# Elementary Statistical Testing

- Familiarity with the Descriptive Statistics notebook.
- Python Libraries such as:
    - Numpy
    - Scipy
    - Sklearn
    - Statsmodels
    - Pandas

Elementary statistical testing refers to the basic methods used to make decisions or draw conclusions from data. These tests help determine whether observed patterns or differences are real or occurred by chance. Here are some key aspects:

1. **Null and Alternative Hypothesis**: Like in all hypothesis testing, we start with the null hypothesis (H₀) that assumes no effect or no difference, and the alternative hypothesis (H₁) that suggests a real effect or difference.

2. **Common Types of Tests**:
   - **Z-test**: Used to compare sample data to the population when the sample size is large (typically \(n > 30\)) and the population variance is known.
   - **T-test**: Used when the sample size is small or the population variance is unknown, typically to compare means.
   - **Chi-square test**: Used for categorical data to test relationships or compare observed frequencies to expected ones.

3. **Significance Level (α)**: Commonly set at 0.05, this is the threshold for determining if a result is statistically significant. If the result is below α, we reject the null hypothesis.

4. **P-value**: The p-value tells us how likely it is that the observed data would occur if the null hypothesis were true. A small p-value (less than α) suggests that the observed result is unlikely to be due to chance alone, leading us to reject the null hypothesis.

Elementary statistical testing is foundational in analyzing data, used in everything from comparing averages to examining relationships between variables.

### Hypothesis Testing
Hypothesis testing is a way to make decisions or draw conclusions about a population based on data from a sample. It helps us figure out if something we observe (like a difference or an effect) is real or just happened by chance.

1. **Null Hypothesis (H₀)**: This is a starting assumption that nothing has changed, or there’s no effect. We assume it's true until we have evidence to prove otherwise.

2. **Alternative Hypothesis (H₁)**: This is what we're trying to prove — that there is a change, effect, or difference.
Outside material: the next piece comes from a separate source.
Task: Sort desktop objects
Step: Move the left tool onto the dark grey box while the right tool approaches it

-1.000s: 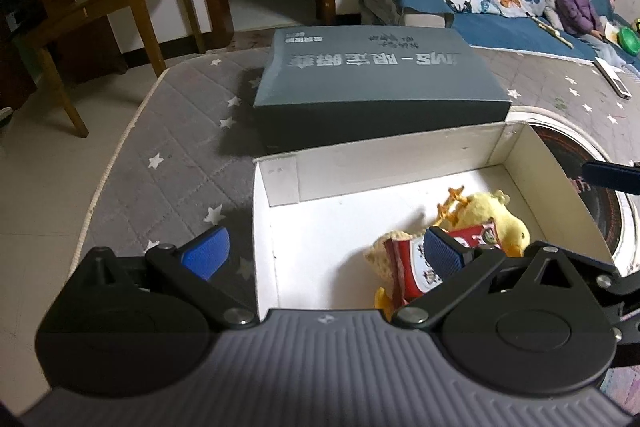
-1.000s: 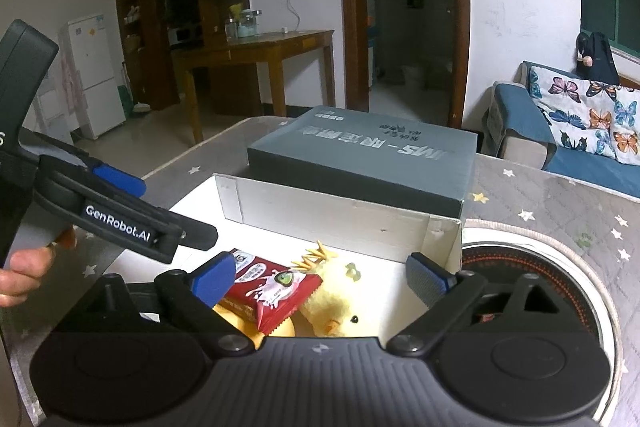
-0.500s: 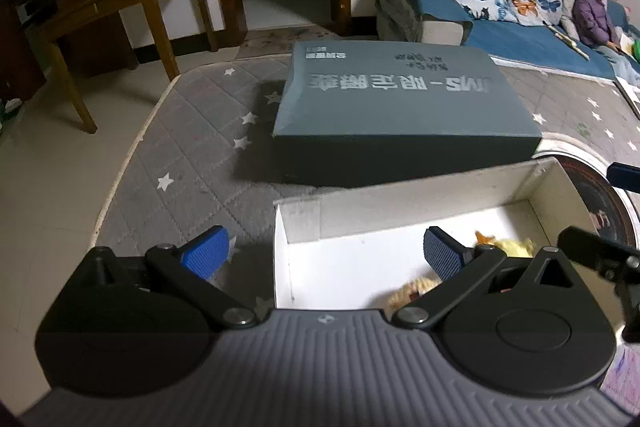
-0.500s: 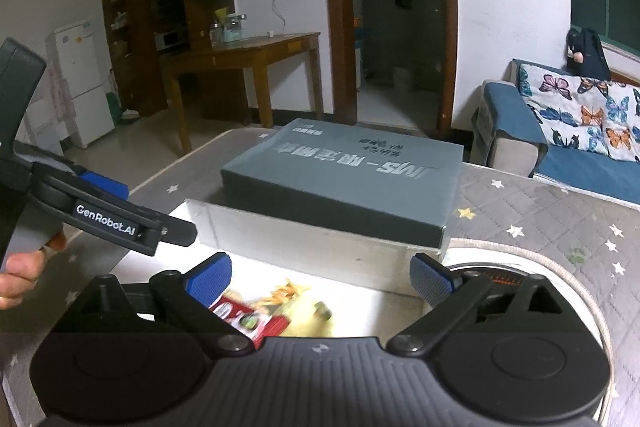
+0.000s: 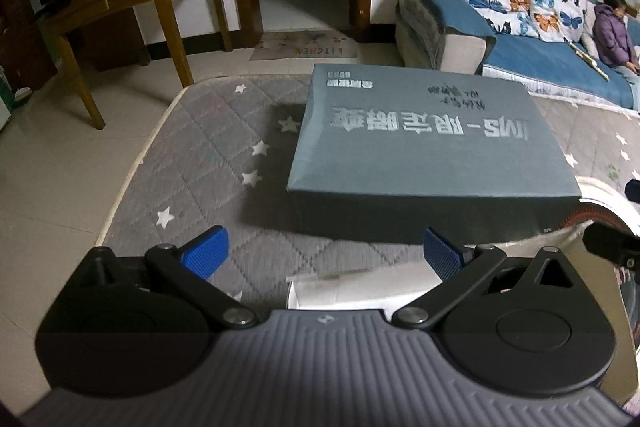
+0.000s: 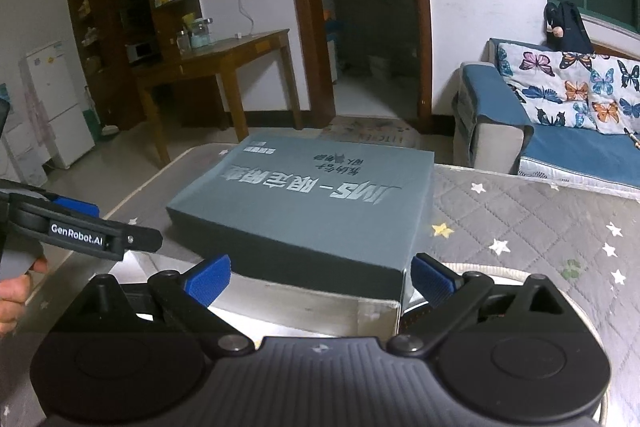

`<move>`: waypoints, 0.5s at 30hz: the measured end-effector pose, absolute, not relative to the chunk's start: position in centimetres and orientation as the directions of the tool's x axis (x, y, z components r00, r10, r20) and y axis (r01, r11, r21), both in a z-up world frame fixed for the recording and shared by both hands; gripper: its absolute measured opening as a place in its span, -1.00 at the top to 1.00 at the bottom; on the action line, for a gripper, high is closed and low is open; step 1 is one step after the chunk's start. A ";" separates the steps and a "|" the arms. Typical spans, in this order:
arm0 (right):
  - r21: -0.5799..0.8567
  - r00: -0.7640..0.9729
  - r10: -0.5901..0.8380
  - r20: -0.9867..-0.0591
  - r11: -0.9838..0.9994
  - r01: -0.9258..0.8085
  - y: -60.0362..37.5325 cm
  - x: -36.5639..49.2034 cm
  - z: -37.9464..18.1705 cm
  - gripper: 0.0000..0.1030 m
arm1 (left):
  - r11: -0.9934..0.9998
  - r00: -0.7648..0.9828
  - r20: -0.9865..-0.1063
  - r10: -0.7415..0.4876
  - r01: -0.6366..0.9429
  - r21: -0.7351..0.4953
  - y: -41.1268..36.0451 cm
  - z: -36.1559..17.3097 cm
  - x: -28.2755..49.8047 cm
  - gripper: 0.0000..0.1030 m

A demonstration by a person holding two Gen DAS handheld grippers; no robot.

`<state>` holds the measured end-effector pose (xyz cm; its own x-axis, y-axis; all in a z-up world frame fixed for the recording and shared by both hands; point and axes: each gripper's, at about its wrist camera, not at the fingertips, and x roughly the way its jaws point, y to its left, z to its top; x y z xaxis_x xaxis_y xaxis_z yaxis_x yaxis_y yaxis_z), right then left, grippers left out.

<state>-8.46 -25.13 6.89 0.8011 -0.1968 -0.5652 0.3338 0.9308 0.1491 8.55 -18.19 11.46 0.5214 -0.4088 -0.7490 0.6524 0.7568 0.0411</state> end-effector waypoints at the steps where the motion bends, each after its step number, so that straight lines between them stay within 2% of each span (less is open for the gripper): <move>1: 0.148 0.800 -0.197 -0.567 0.931 0.334 -25.4 -8.2 6.8 -0.92 | 0.757 0.521 -0.748 -0.411 0.652 0.039 -18.4 11.5 8.8 -1.00; 15: 0.140 0.774 -0.192 -0.604 0.930 0.340 -27.6 -5.2 5.4 -1.00 | 0.764 0.509 -0.740 -0.439 0.645 -0.010 -20.5 10.6 12.9 -1.00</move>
<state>-5.16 -27.63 5.38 0.7738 -0.1917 -0.6037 0.3396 0.9301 0.1399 12.92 -20.51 10.63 0.5091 -0.4390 -0.7403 0.6449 0.7642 -0.0097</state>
We collect data, calculate a test result, and then decide whether the evidence is strong enough to reject the null hypothesis and support the alternative hypothesis.

3. **Test Statistic**: A test statistic is calculated from the sample data and is used to assess the strength of the evidence against the null hypothesis. The type of test statistic depends on the hypothesis test being conducted. (ex: t-statistic)

4. **Significance Level**: The threshold for the t-statistic to reject the null hypothesis. Commonly used thresholds are 5% or 1%.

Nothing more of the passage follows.